> **WHAT THIS TASK INVOLVES**
Copy without pictures. Please restate each line of the listing exactly.

——

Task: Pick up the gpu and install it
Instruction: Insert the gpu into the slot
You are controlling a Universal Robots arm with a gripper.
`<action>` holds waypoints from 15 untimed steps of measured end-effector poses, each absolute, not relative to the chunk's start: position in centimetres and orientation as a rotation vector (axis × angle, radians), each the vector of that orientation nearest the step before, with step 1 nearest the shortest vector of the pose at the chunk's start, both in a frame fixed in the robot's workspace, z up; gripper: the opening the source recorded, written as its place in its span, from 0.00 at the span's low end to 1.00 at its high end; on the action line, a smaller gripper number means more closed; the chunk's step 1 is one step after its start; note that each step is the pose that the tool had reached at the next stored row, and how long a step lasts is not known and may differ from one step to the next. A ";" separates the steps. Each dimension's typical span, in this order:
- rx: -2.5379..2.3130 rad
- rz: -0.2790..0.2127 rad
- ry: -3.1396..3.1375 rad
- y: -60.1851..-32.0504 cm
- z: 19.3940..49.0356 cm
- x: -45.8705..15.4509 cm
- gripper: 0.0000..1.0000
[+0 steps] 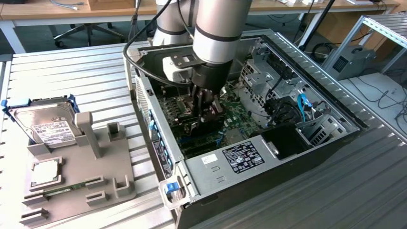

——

> **ANSWER BELOW**
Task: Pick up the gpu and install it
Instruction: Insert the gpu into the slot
You are controlling a Universal Robots arm with a gripper.
`<action>` holds waypoints from 15 untimed steps of measured end-effector poses, each absolute, not relative to the chunk's start: position in centimetres and orientation as a rotation vector (axis × angle, radians), each the vector of that orientation nearest the step before, with step 1 nearest the shortest vector of the pose at the chunk's start, both in a frame fixed in the robot's workspace, z up; gripper: the opening the source recorded, written as its place in its span, from 0.00 at the span's low end to 1.00 at its high end; on the action line, a smaller gripper number means more closed; the chunk's step 1 is one step after its start; note that each step is the pose that the tool had reached at the next stored row, and how long a step lasts is not known and may differ from one step to the next. A ";" separates the steps. Each dimension's typical span, in this order:
- rx: -2.5379..2.3130 rad
- rz: -0.2790..0.2127 rad
- ry: -3.1396..3.1375 rad
- y: -60.1851..-32.0504 cm
- z: 19.3940..49.0356 cm
- x: -45.8705..15.4509 cm
- gripper: 0.0000..1.0000
[+0 steps] 

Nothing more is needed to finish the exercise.